The greater risk for Fox News, as exists for all cable news outlets post-Trump, is that with the frenetic atmosphere of the Trump administration gone, viewers will be less likely to tune in altogether. Conservative media typically operates better when it is attacking rather than defending — but Trump broke that model because of the media’s addiction to his every tweet and scandal. Biden may also be an exception.

“He’s so boring and engenders so little enthusiasm on both sides of the political spectrum that it’s going to be hard to find narratives to program against him,” said one veteran conservative media executive.

“It’s hard to imagine Joe Biden’s occasional gaffes and stammering to somehow be more evil than the idea that Trump has completely ripped off the American people with his tax fraud,” said Carl Cameron, who logged 22 years at the network before leaving to create his own progressive news aggregator.

Behind-the-scenes staffers at the Fox News Media networks say that most people who work on the news side of the company are not pulling for either Trump or Biden. Rather, they’re just exhausted from covering Trump’s frenetic first term.

Hannity, who has prospered from the president’s eagerness to appear on his show, may be the Fox pundit facing the most awkward pivot from a Trump presidency. He signed a new contract earlier this year but suggested in an August interview that he’s already thinking about when to leave the network. “I’ve kind of made a pledge to myself that I don’t want to push it to the very end,” he said.

[Fox News veterans face a hurdle in the job market: Having Fox on the résumé]
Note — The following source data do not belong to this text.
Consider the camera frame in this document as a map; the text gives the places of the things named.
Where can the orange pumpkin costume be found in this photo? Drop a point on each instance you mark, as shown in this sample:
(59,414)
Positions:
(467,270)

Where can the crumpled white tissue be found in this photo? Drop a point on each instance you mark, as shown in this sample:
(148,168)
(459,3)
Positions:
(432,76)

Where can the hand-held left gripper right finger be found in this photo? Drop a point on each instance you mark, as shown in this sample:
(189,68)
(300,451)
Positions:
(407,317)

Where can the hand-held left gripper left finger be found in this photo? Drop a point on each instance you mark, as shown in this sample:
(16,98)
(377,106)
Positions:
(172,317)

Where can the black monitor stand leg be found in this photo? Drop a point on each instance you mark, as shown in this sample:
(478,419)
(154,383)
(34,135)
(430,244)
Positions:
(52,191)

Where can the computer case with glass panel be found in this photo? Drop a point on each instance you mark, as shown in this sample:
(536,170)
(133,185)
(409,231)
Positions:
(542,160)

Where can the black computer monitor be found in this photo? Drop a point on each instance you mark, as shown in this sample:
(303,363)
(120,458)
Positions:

But Fox veterans say that news-side stars, such as Bret Baier and Chris Wallace, would fare far better, having cultivated relationships with Democrats. Michigan Gov. Gretchen Whitmer just appeared on Wallace’s “Fox News Sunday,” where the Democrat blamed Trump for rhetoric that encouraged a failed attempt to kidnap her.

Lachlan Murdoch has expressed confidence that a Biden presidency would not hurt the company’s bottom line. “We’ve grown ratings in multiple administrations, from both political parties,” he said at a conference in September. Indeed, Fox News has been the No. 1 cable news network since 2002.

One of the biggest question marks hanging over Fox News if Trump leaves the White House is: Where will he go?

Before his 2016 win, Trump’s son-in-law, Jared Kushner, explored the possibility of launching a Trump-focused media enterprise. One way or another, Trump is almost certain to attempt to maintain some kind of a media presence when he leaves office, so Fox probably will have to contend with him — whether it’s as a contributor on its own airwaves or a competitor.

The elder Murdoch has stopped speaking as frequently as he once did with Trump, but his associates say that those conversations probably will pick up again after Nov. 3, when Trump will either be a second-term president or a free agent on the media circuit.

“Maybe Rupert can just back the truck up and pay Trump to appear on Fox’s air at will,” Klein said. “Trump might prefer that to the rigors of having to actually run an actual business.”